We got the scene of Morph going to cheer up Wolverine (who is sulking over his unrequited female love interest) overlaid with Storm's letter talking about "sacrifices" people make to maintain connections, we got Morph hallucinating naked Wolverine in the shower and offering to come join him followed by the threatening "As if I don't know, as if we all don't know....", we got Morph literally saying "I love you" to Wolverine while shapeshifted into Wolverine's unrequited female love interest, and that on top of all the closeness between them in the original series.
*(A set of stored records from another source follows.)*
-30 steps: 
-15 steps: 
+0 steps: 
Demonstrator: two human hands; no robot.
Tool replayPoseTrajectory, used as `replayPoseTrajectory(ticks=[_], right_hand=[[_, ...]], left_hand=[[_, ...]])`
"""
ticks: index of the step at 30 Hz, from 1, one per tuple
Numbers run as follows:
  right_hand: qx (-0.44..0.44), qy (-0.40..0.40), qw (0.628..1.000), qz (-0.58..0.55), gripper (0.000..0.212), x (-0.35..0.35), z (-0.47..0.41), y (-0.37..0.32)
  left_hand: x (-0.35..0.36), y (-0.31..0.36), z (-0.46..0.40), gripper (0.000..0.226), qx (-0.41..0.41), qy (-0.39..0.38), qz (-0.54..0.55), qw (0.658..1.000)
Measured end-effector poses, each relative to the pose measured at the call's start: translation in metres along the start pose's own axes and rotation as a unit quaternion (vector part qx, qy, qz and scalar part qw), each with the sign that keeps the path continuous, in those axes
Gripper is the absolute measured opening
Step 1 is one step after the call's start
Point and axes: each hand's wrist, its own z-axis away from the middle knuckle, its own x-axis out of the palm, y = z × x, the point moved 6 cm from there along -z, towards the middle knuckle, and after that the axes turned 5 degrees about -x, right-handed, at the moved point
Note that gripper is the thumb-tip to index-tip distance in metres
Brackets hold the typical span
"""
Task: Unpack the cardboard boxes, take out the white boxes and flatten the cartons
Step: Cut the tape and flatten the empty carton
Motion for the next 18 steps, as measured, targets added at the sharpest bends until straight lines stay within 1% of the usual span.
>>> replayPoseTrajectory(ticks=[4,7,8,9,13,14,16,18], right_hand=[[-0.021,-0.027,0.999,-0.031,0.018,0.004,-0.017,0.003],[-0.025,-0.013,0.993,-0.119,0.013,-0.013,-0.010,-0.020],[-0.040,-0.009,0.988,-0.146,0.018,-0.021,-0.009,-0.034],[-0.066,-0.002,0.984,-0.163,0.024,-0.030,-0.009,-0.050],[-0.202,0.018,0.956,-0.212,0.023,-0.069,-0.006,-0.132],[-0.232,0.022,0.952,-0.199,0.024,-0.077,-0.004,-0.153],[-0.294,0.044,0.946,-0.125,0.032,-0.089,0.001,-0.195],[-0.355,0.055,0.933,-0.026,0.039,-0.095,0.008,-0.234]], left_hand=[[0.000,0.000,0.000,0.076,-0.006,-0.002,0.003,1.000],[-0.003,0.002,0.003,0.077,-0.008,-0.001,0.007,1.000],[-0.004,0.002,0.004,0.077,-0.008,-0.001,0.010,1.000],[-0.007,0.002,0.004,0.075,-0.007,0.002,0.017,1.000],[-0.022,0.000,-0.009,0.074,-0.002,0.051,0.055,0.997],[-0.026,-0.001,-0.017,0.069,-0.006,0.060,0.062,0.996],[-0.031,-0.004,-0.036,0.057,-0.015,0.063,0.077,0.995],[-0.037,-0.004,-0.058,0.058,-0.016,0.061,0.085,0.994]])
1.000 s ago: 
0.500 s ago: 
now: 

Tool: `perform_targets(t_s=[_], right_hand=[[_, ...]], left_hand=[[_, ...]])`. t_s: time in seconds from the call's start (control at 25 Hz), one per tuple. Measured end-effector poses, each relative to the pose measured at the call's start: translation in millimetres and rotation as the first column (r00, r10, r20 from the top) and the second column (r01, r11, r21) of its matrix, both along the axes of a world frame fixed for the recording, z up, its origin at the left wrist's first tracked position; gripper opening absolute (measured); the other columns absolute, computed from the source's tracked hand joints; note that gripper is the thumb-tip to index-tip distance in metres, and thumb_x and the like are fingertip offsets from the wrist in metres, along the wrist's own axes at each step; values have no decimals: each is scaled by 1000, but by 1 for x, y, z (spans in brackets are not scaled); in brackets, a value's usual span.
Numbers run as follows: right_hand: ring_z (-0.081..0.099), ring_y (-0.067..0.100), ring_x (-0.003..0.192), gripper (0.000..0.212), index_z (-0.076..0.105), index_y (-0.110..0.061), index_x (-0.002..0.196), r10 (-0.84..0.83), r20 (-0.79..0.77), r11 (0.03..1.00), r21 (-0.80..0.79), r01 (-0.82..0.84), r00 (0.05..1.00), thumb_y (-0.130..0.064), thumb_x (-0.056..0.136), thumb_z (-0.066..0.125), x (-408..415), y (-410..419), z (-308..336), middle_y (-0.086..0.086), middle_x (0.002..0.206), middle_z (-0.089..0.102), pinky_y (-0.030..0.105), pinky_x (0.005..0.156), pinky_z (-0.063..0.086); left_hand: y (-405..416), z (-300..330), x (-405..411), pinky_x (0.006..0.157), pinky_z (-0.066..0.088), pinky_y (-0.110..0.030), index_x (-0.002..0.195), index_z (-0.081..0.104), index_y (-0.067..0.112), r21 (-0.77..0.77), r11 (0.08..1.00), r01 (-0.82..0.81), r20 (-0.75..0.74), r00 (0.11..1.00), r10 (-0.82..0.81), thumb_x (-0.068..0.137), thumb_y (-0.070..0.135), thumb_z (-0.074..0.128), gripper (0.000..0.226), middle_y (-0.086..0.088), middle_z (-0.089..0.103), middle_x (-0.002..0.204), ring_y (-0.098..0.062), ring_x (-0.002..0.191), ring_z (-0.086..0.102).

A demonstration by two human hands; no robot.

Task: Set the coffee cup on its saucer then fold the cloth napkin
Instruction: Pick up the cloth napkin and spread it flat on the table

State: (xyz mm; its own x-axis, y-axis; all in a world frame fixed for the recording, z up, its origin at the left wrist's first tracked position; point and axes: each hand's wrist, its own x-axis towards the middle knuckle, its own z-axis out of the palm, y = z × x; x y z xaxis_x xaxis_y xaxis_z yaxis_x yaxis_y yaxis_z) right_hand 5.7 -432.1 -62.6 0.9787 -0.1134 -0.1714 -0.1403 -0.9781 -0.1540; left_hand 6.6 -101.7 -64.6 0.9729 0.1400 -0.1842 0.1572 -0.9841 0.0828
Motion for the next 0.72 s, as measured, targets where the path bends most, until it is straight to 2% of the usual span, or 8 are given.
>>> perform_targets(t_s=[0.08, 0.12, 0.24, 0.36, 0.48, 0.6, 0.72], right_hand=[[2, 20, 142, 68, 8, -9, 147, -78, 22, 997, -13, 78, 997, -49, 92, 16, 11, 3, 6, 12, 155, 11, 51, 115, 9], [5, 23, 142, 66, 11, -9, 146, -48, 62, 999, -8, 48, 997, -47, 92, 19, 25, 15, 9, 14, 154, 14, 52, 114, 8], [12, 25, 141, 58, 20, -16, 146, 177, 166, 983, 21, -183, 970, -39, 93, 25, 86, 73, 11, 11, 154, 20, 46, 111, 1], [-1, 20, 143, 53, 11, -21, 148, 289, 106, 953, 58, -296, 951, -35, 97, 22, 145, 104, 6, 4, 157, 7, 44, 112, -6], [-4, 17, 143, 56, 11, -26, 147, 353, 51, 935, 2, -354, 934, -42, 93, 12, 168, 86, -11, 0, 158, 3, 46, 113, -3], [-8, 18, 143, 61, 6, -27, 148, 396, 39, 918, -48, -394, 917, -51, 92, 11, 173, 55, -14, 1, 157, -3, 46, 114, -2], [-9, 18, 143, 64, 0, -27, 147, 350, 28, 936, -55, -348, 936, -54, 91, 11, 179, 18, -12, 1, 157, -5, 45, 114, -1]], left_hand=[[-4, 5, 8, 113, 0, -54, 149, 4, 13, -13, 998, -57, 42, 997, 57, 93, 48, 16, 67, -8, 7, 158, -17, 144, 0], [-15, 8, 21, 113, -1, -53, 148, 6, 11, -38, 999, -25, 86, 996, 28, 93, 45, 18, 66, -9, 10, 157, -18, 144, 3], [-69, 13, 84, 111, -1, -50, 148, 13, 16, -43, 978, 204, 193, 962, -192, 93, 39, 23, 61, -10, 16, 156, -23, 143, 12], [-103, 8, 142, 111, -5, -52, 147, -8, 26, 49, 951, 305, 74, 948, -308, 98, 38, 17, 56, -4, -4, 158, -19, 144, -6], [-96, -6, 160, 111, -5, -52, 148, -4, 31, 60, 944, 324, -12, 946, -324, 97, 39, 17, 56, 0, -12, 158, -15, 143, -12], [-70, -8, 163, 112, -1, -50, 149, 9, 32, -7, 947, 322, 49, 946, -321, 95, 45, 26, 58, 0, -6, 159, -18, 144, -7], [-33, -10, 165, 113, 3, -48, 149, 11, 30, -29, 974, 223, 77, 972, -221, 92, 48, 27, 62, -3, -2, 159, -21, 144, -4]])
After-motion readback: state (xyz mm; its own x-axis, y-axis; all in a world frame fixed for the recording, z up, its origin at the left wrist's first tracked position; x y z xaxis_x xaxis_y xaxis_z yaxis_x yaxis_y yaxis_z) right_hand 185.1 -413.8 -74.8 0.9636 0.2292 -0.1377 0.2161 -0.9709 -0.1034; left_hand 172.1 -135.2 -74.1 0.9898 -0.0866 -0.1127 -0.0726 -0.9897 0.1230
Any one of these things by itself could still be seen as platonic (except that fucking shower scene, because really). Even Morph's "I love you" could be Morph trying to rally their platonic best friend from the brink of death by shifting into Logan's unrequited female love interest and saying what he wants to hear. Morph did something similar in the comics in Age of Apocalypse, when he woke up an unconscious Rogue by shifting into her son and calling out to her.
But all that stuff combined together? No platonic explanation for all that. Everything in the Morph and Wolverine scenes adds up to "Morph is secretly in love with Wolverine" (whether or not Logan feels the same), and "I love you" was absolutely Morph confessing behind the mask of Jean Grey, while Logan was conveniently unconscious. If Morph presented as a female character, I think there would be no ambiguity about it at all.
And Logan has had his moments, the "Morph, no!" when Sentinel-Trask shot them in the head, the hand on Morph's shoulder while Morph was talking about their experience with Sinister. But I don't believe the show will ever go there with fan-favorite/cash cow Wolverine, so the most we'll get is subtext and Morph obviously pining.
I'm sure Morph, Wolverine and Storm's whereabouts will be a surprise for next season, assuming that the three of them are together. Given that Morph's best known counterpart in the comics is part of a reality-jumping alternate universe team, there's a possibility they'll wind up....Exiled. But I'd rather see them stick with the main team for awhile longer.